Reformed Reflections

To Read a Book: a Gift From God 

Have you read any good books lately? Are you using your leisure time wisely? I wouldn't know the answer of course. But judging by many comments about the use of leisure time, I presume that visual sources of information and entertainment do have a more prominent  place in your life than reading. 

It is one of the paradoxes of our time that man, in his nearly reckless search for ways to spend his leisure hours, has very little eye for the wealth of knowledge, insight, beauty and rest available in a good book. Reading can be such a liberating activity when you let yourself be open for the printed word and absorb spiritually what is presented.

The modern reader, however, is more out for quick reading - the popular magazine, condensed books and stories. You even have the "one evening" condensed book on the market. And the more pictures in a magazine the better it sells. Real readers have become rare. Perhaps they will become an extinct species. 

A decade ago, communications systems designer Sol Cornberg, a radical prophet in the field of library technology, declared that reading would soon cease to be a primary form of information. "Reading and writing," he suggested "will become obsolete skills." 

The Baptist theologian Harvey Cox believes that the post-literary age has begun. And this new stage in history will also have a strong influence upon future spiritual developments. What is ahead for Protestantism, the religion of the book par excellence? According to Cox, it means the reduction of Protestantism to the ever decreasing minority of readers, "unless it makes room within itself for other means of communication." 

Cox touches a weak spot in modern Protestantism. Many Protestants are no longer avid readers and consequently are less informed about their faith and the issues of our time than Protestants of previous generations were of theirs. 

In his Confessions, St. Augustine speaks of "the spacious palaces of memory." It is a wonderful phrase, suggesting Christian responsibility for furnishing the mind. The mind should be fed by good literature. Even amid the moral corruption of our day, some great and worthwhile books are being written. Good secular reading materials, including some outstanding magazines, do give us a broad orientation of what is going on in the "secular mind." 

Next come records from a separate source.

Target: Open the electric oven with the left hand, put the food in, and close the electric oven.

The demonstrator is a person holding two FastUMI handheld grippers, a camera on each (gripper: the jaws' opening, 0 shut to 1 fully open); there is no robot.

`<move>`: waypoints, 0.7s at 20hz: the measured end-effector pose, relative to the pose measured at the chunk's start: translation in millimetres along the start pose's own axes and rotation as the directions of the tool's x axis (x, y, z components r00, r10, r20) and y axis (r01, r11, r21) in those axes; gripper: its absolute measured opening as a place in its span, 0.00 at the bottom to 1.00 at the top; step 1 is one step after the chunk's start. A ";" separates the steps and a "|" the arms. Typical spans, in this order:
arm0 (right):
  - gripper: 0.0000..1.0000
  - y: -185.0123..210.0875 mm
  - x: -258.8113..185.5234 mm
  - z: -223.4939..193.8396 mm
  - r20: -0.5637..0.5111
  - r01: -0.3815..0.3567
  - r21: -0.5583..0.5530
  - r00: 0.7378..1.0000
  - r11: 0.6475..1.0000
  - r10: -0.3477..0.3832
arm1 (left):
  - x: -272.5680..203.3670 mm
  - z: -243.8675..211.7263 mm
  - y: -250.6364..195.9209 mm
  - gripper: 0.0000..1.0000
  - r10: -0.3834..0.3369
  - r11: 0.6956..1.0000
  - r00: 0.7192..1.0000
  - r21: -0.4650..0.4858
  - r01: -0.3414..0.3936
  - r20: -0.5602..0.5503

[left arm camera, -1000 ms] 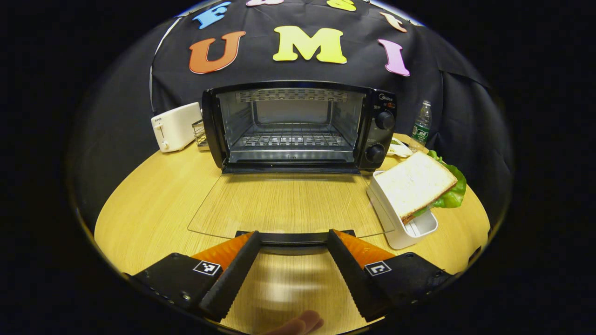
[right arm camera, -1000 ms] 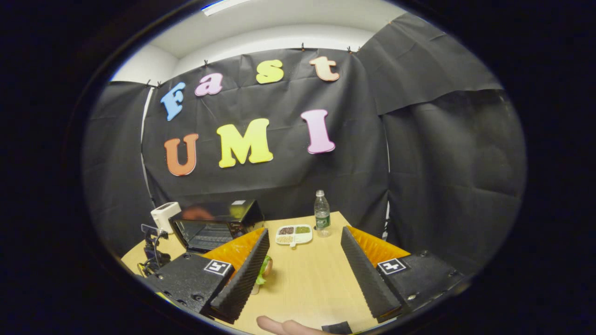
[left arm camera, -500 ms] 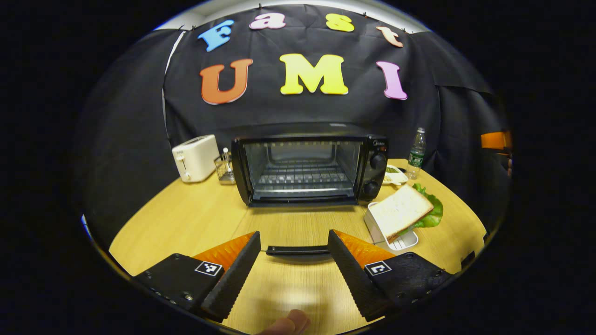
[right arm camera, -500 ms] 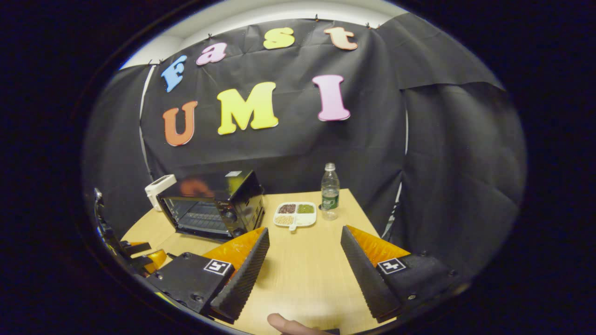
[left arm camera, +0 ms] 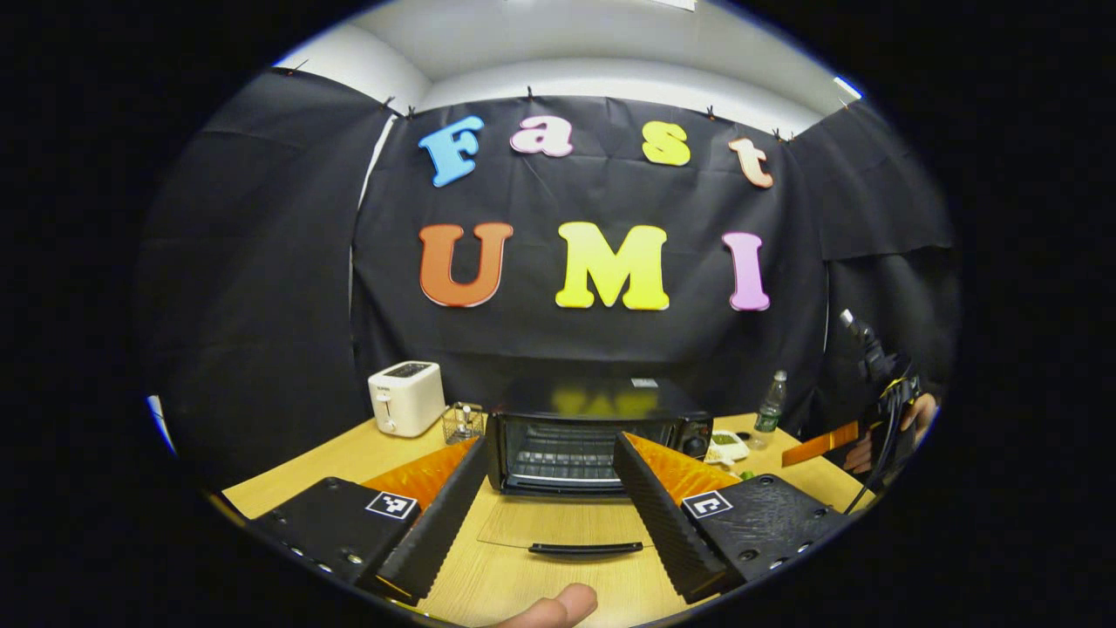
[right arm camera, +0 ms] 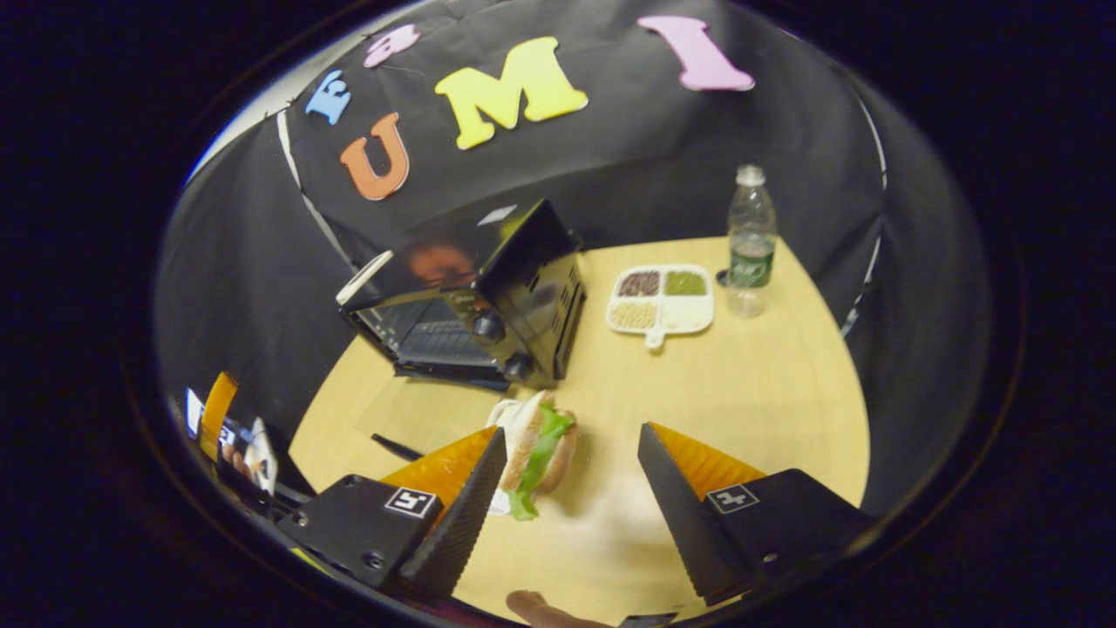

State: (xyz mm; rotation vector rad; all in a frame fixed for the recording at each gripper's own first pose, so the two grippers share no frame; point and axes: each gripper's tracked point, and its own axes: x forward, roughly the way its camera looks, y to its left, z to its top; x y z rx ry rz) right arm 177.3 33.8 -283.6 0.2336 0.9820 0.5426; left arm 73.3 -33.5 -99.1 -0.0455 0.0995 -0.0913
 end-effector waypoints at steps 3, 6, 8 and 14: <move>0.96 7.7 27.1 -5.2 -0.121 -0.097 0.120 0.986 0.988 0.111 | -11.9 15.5 8.5 0.93 0.015 0.999 0.999 -0.036 -0.013 0.050; 0.93 -2.1 46.5 -9.6 -0.198 -0.086 0.188 0.972 0.978 0.124 | -19.3 22.5 20.7 0.93 0.051 0.998 0.997 -0.040 -0.049 0.064; 0.80 -5.3 54.8 -15.2 -0.240 -0.075 0.219 0.962 0.973 0.128 | -23.7 26.4 24.8 0.93 0.072 0.997 0.995 -0.035 -0.070 0.067; 0.69 15.2 73.0 -29.4 -0.289 -0.157 0.378 0.916 0.912 0.278 | -37.1 35.9 22.6 0.93 0.105 0.994 0.991 0.024 -0.107 0.087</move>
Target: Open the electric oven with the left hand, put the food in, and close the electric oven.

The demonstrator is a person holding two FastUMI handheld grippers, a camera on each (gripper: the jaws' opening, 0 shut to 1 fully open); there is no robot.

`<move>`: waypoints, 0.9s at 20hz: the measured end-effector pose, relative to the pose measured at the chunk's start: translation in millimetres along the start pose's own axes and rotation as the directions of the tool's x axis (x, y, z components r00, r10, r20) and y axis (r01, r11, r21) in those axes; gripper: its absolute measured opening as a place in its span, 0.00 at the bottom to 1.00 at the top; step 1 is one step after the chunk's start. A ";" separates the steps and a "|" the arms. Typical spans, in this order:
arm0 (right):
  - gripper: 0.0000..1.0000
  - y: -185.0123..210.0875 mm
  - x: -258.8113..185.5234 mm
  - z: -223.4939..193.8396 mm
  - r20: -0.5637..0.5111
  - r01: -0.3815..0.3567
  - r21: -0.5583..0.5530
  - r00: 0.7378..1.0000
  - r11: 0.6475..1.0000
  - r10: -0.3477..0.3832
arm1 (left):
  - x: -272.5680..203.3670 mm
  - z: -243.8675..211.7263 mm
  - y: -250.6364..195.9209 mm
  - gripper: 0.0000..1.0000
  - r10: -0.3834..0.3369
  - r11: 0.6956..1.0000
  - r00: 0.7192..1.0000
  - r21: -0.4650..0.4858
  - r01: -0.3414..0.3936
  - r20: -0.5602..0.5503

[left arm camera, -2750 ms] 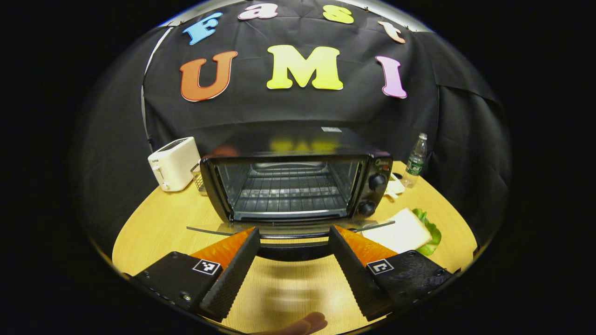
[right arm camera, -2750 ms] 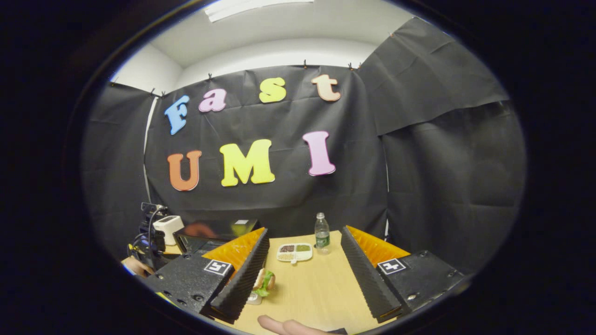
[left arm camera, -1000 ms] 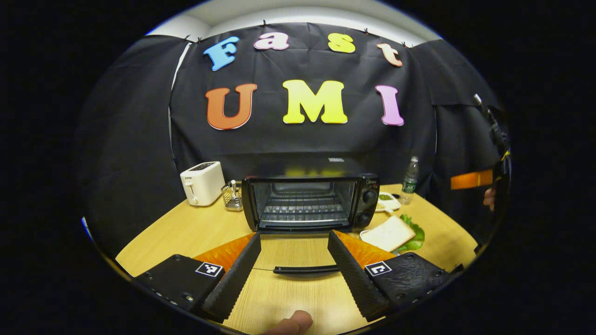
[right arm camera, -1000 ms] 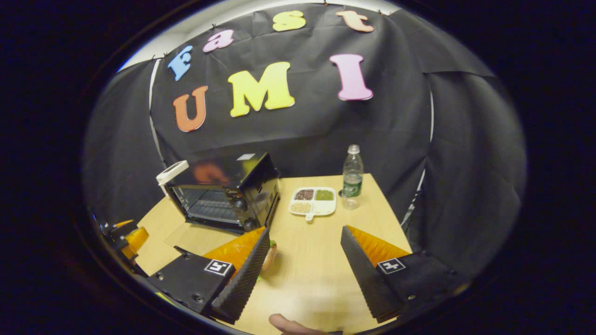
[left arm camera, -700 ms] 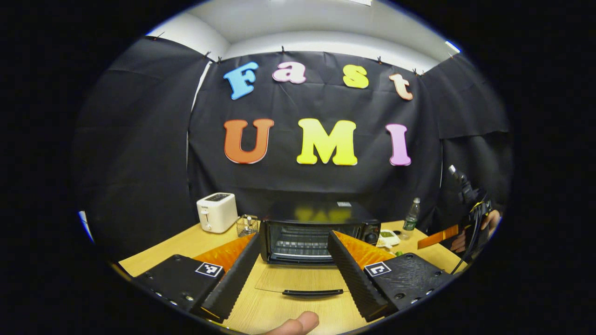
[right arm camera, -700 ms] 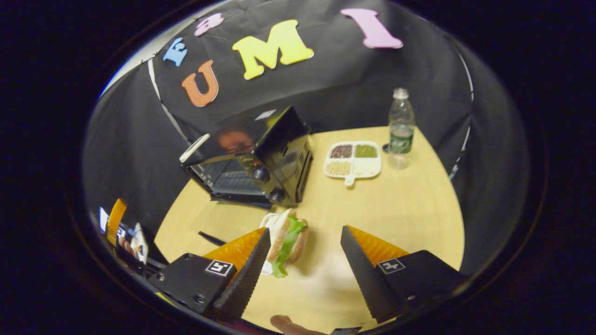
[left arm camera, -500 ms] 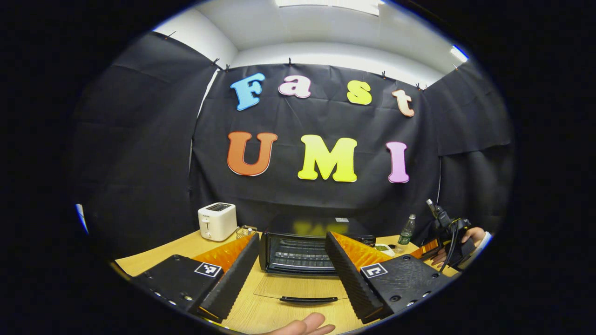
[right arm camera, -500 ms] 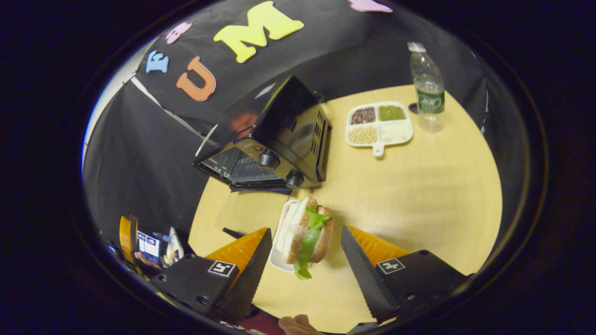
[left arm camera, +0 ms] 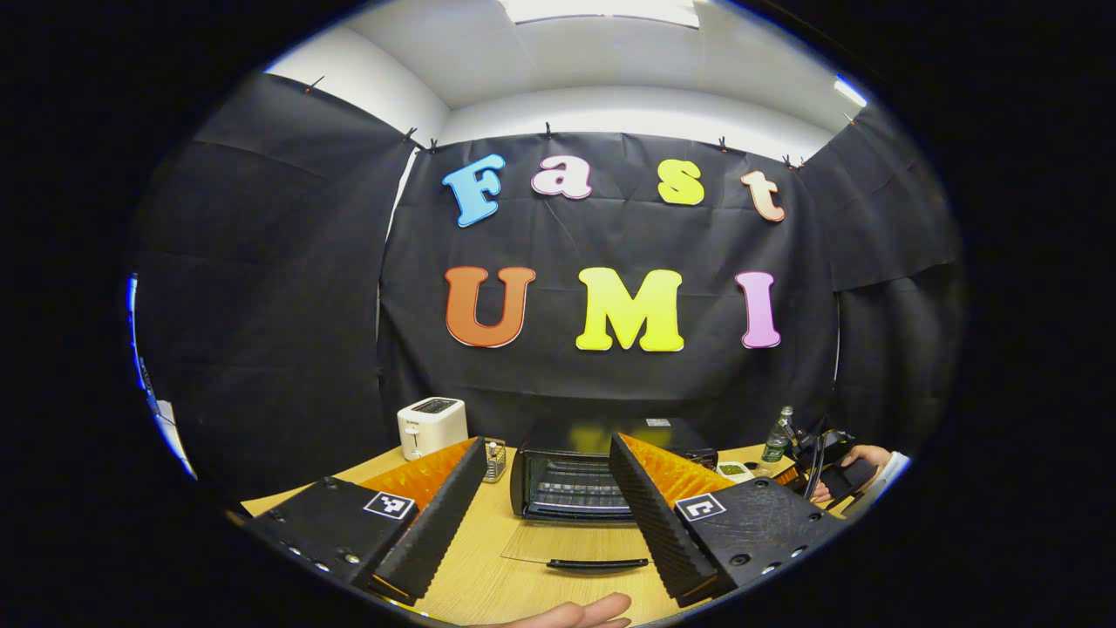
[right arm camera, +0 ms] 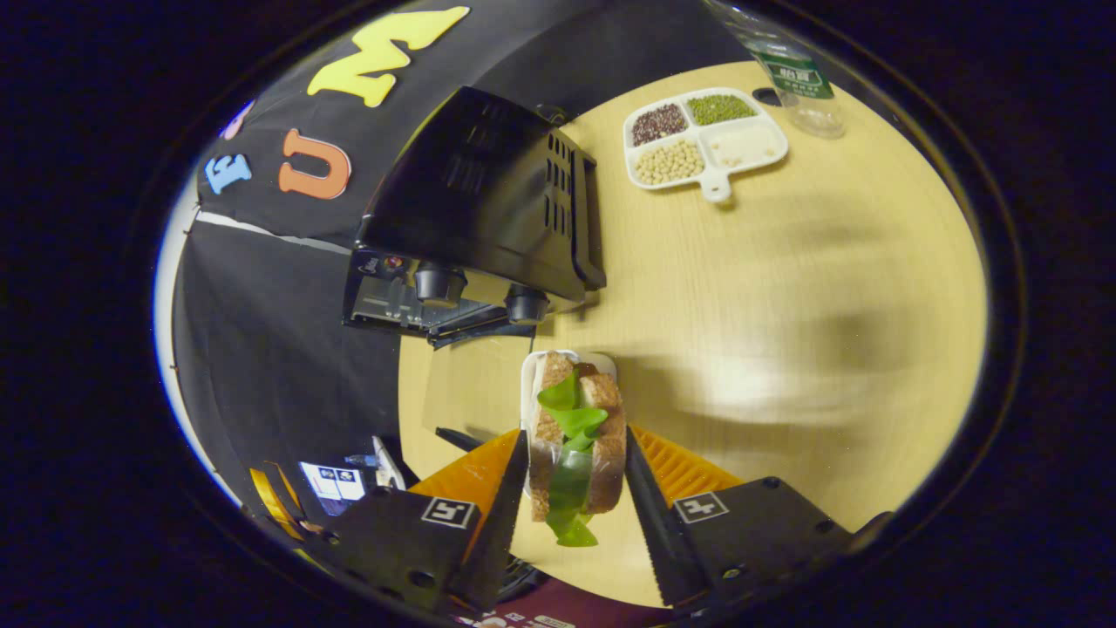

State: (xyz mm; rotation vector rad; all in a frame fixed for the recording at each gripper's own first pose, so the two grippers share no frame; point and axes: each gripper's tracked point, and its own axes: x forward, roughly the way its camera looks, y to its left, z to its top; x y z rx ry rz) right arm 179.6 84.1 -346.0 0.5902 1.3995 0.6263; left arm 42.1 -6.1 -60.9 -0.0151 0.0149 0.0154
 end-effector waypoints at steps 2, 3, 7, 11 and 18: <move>0.54 2.9 0.6 1.1 0.020 -0.029 -0.001 0.999 1.000 0.029 | -8.1 6.1 3.5 0.93 0.042 0.998 0.999 0.037 -0.043 0.015; 0.43 3.5 -1.1 -0.6 0.027 -0.030 -0.001 0.999 1.000 0.030 | -11.5 10.7 1.6 0.93 0.047 0.997 0.999 0.057 -0.048 0.028; 0.41 12.1 -14.6 -4.3 0.083 -0.028 -0.002 0.996 1.000 0.028 | -21.2 13.4 -17.4 0.82 -0.007 0.995 0.999 0.105 0.002 0.054; 0.41 29.3 -32.7 -19.7 0.201 -0.064 0.003 0.978 0.998 0.062 | -27.1 1.4 -22.7 0.95 -0.082 0.994 0.996 0.078 0.080 0.027; 0.40 68.4 -21.9 -50.4 0.436 -0.140 0.053 0.894 0.989 0.103 | -27.1 -18.1 -8.5 0.95 -0.145 0.989 0.989 0.036 0.145 -0.003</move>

Of course, the great Christian classics should never be forgotten. Christians should know and digest them. Christianity will become a flight into mysticism if it leaves its intellectual moorings, forgets the great Christian thinkers of the past and present, and is no longer interested in the basic problems faced by our generation. 

The British revivalist John Wesley, whose preaching and ministry made such a wonderful impact upon England and the United States, enjoined upon all his ministers the necessity of spending "at least five hours in twenty-four reading the most useful books." He warned them, too, that one could "never be a deep preacher" without extensive reading, "anymore than a thorough Christian." 

Wesley considered his ministry of writing as important as his ministry of preaching. He also insisted that his ministers mastered deep and difficult books. He wanted to have an informed following. His converts read and studied his numerous tracts and books. Wesley himself was well acquainted with the Christian and secular classics. He practised what he preached. 

Dr. W.G.T. Shedd challenged ministers to pass by all second-rate authors and devote their time to the first rate. He suggested a range of reading from Homer to the latest in theology. Dr. Billy Graham said, when addressing some 600 ministers in London, England, in November, 1970, that if he had his ministry all over again he would study three times as he had done. 

Good books are friends to be treasured. Sir Winston Churchill owned many beautiful and precious things,. but his most prized possessions were his books. He had a deep affection for a book as a thing of worth and beauty quite distinct from what he might think about its contents. 

He once wrote: "If you cannot read all your books, at any rate handle, or as it were, fondle them - peer into them, let them fall open where they will, read from the first sentence that arrests the eye, set them back on their shelves with your own hands, arrange them on your own plan so that if you do not know what is in them, you at least know where they are. Let them be your friends: let them at any rate be your acquaintances." 

Let us get back to some good and solid reading. And the greatest reading material available is still the Bible, the Word of the Living God. This Book of books should be read daily. Of course, only the man who knows the Christ of The Book will be able to penetrate its depth and come to know its message. Without faith in the Lord it will remain a closed book even when you read it for hours.